I can edit the /sunburst_templates and the changes show up on site. There it is to the left- fancy! I don’t think editing things in the buildout-cache space is what you are supposed to do. After reading a bit, I figured out that you can place a copy of the theme in the “src” directory and then add the proper entries to the buildout.cfg file and plone will pick up your theme. Prior to doing this however you need to go through all the files and change out the theme’s “sunburst” references for something else (I used mySunburst). I added:
eggs =
Plone
PIL==1.1.6
plonetheme.mySunburst
to the eggs section of my buildout.cfg and:
develop = src/mySunburst
to the development eggs section. After re-running buildout my new skin shows up in the site setup screen. This is when I made a fatal mistake – I never backed up my instance. D’oh – I tried to install the theme and kaboom! I just get an error that the default document in missing. I’m screwed at this point. I tried a few things to fix it, but no luck. Time to re-install (later learned how to fix it without reinstalling). This time however I’m going to make things easier on myself and do a non-root install so that I don’t have to spend so much time “sudo” and “chmod”-ing all the time. To install as non-root simply run the installer as the account you want and Plone will be installed in that user’s home directory.
Backing up Plone 4
So now that I’ve learned that a backup is important (or really remembered this from the distant past…and of course the readme.txt that very clearly told me to take a backup before I started messing around), I’m going to follow the instructions right in the readme.txt for how to do this. Well – that’s not going to work out. I can see that the guts of the repozo backup recipes are installed and seem to be ok, but the main repozo wrapper that should be in the bin is missing. I google’d and searched around the plone site. I found one hit that said the wrapper is not working in Plone 4 right now. That means the best alternative is to .gz the entire instance.
Back to the Theme
Now that I have my backup created I can see what’s wrong with my theme. First I’ll put the required mods back into my buildout.cfg, take down the server, copy my theme into src, run buildout, and startup plone in debug mode.
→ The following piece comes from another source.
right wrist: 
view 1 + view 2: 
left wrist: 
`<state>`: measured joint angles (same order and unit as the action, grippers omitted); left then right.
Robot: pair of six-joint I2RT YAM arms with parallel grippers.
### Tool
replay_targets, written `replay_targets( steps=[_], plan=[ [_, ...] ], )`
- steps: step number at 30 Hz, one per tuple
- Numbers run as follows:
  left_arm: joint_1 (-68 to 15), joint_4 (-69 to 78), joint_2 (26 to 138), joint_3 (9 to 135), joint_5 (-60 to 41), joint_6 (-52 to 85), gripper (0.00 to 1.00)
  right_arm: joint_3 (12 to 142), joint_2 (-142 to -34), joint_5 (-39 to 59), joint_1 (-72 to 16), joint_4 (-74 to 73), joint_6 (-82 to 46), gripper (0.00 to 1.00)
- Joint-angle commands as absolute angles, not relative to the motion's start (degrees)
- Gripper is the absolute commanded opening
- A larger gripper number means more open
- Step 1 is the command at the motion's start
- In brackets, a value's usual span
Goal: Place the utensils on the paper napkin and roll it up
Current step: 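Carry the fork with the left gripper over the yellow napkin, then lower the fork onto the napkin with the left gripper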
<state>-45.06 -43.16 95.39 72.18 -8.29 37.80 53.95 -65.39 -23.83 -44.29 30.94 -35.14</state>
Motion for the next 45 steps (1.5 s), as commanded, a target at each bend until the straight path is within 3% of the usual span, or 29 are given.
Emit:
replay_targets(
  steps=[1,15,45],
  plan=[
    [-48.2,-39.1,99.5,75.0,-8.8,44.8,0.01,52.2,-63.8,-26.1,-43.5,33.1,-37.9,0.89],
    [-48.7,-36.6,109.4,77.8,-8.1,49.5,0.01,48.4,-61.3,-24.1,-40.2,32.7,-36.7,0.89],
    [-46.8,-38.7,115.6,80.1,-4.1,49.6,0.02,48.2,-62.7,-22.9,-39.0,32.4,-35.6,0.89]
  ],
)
I did also grab a complete .gz of everything in my plone directory – call me paranoid. For some reason I can see that after my skin is installed, the templates, images, and styles in the folders are not getting installed – thus rendering my Plone site DOA, but I did figure out that if I go into ZMI and set the default skin back (your site/portal_skins” and select the properties tab. Then scroll all the way down and there’s a select box to set the default style.) to the original, then everything will be ok again. I’ll have to do some more exploring into this and what’s wrong. I suspect a path in a config file is messed up. I also suspect that there is some easier way to generate a Plone 4 theme using paster or some other nifty trick. For now though I’ll figure out my path issues and then do some research on that while I search around for an easier way.
Later that day…a quick update. Well I’m not sure exactly what I did, but I fixed it…path issues I think and perhaps some case sensitive stuff. I’ll make sure that things are reproducible and post a Pt3 that details my working skin. I’ve created 4-5 Plone sites and I’ll make sure I can repeatedly install my skin on them with no issues.